Recuerdo, como si fuese hoy, la primera vez que escuché la voz de María Caldás. Era mi día libre y estaba acodado en la barra del Jacaranda. ¿Por qué iba a pensar en irme a otro lado? Probablemente se trataba del mejor club de la ciudad, y la bebida me salía gratis. Durante el descanso del espectáculo, anunciaron a una desconocida en el escenario. Ni me molesté en mirar. A fin de cuentas, todas son iguales, o eso pensaba.
Nadie enseña a enamorarse
Y nada hay más peligroso
Que querer morir de amor...
Su canto, roto y triste, acariciaba el aire clavándose en el alma. Me hallaba completamente enajenado, cuando la voz grave de don Pedro, el dueño del Jacaranda, me devolvió a la realidad.
—Olvídate de ella. Es veneno.
—También los cigarrillos y fumo dos paquetes al día —contesté apurando el que tenía entre los dedos.
—Pero éste mata más rápido.
Mientras lo decía señaló a tres hombres vestidos de negro situados al fondo del escenario. No le quitaban un ojo de encima. Trabajaban para Rodrigo de Viedma, su marido, y se encargaban de custodiarla a todas horas. Al parecer su matrimonio era una condena con pequeños momentos de libertad vigilada. Aquellos tres armarios no dejaban acercarse a nadie a más de dos metros de ella. Esa noche, la pareja celebraba su aniversario, y su marido le había permitido cantar en su honor.

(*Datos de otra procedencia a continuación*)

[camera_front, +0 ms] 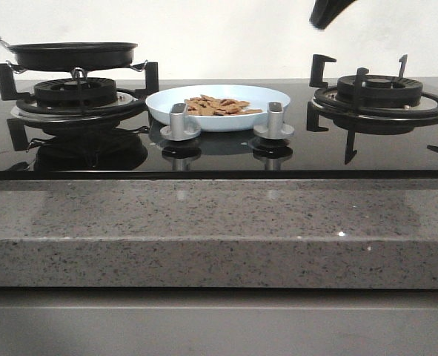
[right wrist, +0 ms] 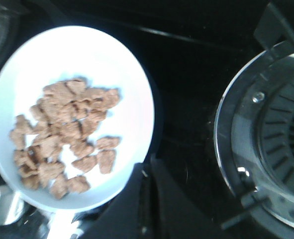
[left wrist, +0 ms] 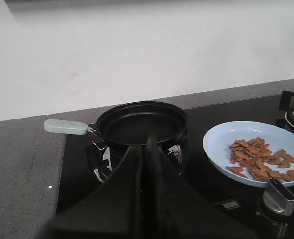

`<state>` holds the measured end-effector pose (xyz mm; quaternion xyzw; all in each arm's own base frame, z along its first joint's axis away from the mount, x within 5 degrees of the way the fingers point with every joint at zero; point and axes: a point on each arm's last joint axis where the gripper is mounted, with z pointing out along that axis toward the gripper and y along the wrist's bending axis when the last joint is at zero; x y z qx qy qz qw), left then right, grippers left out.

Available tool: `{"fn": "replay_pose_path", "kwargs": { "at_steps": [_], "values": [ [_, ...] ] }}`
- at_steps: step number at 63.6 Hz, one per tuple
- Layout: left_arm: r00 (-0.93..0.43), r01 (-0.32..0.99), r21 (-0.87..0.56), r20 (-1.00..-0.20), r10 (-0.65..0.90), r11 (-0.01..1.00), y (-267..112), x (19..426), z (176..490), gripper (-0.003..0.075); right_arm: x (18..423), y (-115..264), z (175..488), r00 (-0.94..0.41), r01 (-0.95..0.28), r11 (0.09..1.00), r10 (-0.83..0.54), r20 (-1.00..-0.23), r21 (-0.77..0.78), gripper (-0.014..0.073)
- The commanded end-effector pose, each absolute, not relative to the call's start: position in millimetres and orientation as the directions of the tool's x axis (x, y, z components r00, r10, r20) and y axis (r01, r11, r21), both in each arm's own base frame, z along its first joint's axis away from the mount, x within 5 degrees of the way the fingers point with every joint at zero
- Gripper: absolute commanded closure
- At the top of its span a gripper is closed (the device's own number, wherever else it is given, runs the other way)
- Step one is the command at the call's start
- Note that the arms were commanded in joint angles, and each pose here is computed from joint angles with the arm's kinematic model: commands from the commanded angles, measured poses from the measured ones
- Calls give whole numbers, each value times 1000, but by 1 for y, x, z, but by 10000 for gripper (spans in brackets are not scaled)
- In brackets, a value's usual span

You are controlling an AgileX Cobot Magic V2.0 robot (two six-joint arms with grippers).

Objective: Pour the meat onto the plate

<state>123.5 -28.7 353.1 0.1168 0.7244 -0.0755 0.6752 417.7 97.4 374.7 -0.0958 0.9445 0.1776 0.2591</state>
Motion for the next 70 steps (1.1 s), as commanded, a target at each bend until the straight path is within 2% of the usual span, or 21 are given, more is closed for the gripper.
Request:
{"fn": "replay_pose_path", "kwargs": {
  "at_steps": [1,8,15,30,44,58,70],
  "values": [
    [13,232,35,-999,32,972,-26,123,367,741,381,90,423,-783,-314,909,-87,-615,272,664],
    [13,232,35,-999,32,972,-26,123,367,741,352,85,435,-749,-326,911,-85,-657,253,664],
    [13,232,35,-999,32,972,-26,123,367,741,323,79,428,-739,-309,917,-64,-671,254,664],
    [13,232,35,-999,32,972,-26,123,367,741,256,62,392,-644,-249,936,32,-764,249,664],
    [13,232,35,-999,32,972,-26,123,367,741,191,49,363,-557,-258,945,22,-830,199,664],
    [13,232,35,-999,32,972,-26,123,367,741,132,36,347,-400,-264,951,46,-915,163,664],
    [13,232,35,-999,32,972,-26,123,367,741,101,30,342,-292,-267,951,71,-954,152,664]
  ]
}}
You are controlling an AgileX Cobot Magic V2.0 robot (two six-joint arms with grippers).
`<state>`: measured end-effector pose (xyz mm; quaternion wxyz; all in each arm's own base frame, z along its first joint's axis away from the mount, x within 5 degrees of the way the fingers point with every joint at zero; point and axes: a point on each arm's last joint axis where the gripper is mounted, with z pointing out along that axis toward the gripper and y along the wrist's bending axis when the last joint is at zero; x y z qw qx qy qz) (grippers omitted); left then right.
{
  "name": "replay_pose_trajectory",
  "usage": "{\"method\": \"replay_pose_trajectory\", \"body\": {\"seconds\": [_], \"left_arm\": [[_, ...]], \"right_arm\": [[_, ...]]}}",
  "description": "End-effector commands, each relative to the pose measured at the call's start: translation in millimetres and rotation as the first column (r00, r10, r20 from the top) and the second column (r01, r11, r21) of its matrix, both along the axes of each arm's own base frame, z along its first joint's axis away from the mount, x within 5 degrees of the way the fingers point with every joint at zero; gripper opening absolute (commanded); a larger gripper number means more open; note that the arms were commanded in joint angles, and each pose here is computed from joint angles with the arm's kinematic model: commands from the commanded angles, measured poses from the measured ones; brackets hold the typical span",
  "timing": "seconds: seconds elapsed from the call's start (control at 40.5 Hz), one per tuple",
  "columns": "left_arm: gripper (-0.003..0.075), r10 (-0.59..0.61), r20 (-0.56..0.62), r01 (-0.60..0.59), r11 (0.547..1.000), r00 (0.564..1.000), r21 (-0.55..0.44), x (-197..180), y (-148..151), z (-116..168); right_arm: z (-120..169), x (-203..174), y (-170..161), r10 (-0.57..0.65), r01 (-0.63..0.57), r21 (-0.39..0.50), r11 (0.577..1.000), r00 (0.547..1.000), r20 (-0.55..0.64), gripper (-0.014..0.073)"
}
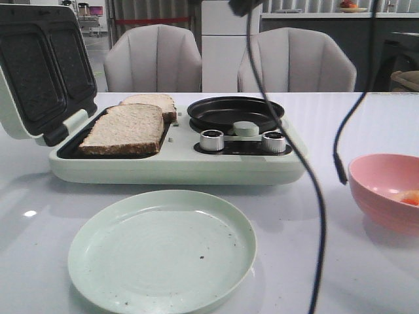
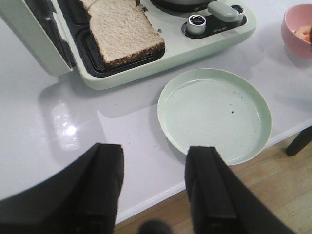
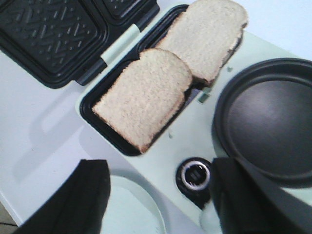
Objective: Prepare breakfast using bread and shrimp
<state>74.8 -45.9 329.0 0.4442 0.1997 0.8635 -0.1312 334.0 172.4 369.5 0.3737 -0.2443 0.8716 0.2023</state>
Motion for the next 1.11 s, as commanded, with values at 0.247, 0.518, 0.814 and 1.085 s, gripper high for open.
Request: {"method": "replay_pose_trajectory", "body": {"seconds": [0.247, 0.518, 0.814, 1.085], "left_arm": [[0.0362, -0.017, 0.084, 0.021, 0.998, 0.996, -0.052, 1.8, -2.5, 14.0], [0.0362, -0.017, 0.084, 0.021, 0.998, 0.996, -0.052, 1.8, -2.5, 14.0], [0.0362, -0.016, 0.083, 0.020, 0.998, 0.996, -0.051, 1.8, -2.4, 13.9], [0.0362, 0.013, 0.071, -0.015, 0.999, 0.997, 0.032, 2.6, 3.9, 10.0]], "right_arm": [[28.9, -110.1, -66.1, -0.112, 0.127, -0.086, 0.988, 0.981, 0.156, 0.0540], [-11.8, -181.3, -97.6, -0.124, 0.137, -0.080, 0.987, 0.980, 0.154, 0.0540], [-49.3, -229.9, -119.2, -0.173, 0.178, -0.013, 0.984, 0.971, 0.163, 0.0540], [-57.0, -241.8, -122.8, -0.173, 0.175, 0.000, 0.985, 0.975, 0.139, 0.0540]]}}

—Camargo, deberías intentar que alguna mujer te durase más de un par de caladas —dijo don Pedro al verme encender otro pitillo.
—¿Para qué? ¿Acaso las dos primeras no son las que mejor saben? —pregunté paladeando el sabor del humo en mi boca.
—Te lo estoy diciendo en serio, Camargo. Vete antes de arrepentirte.
Pero no me fui. Permanecí inmóvil, dejando a la voz de Marisa Caldás tatuarme toda la piel.
Después de ese día intenté buscarla sin éxito por Madrid. Se había evaporado. Mi obsesión por localizarla desaparecía sólo después de la tercera copa. Aquel alivio pasajero acabó firmando mi carta de despido.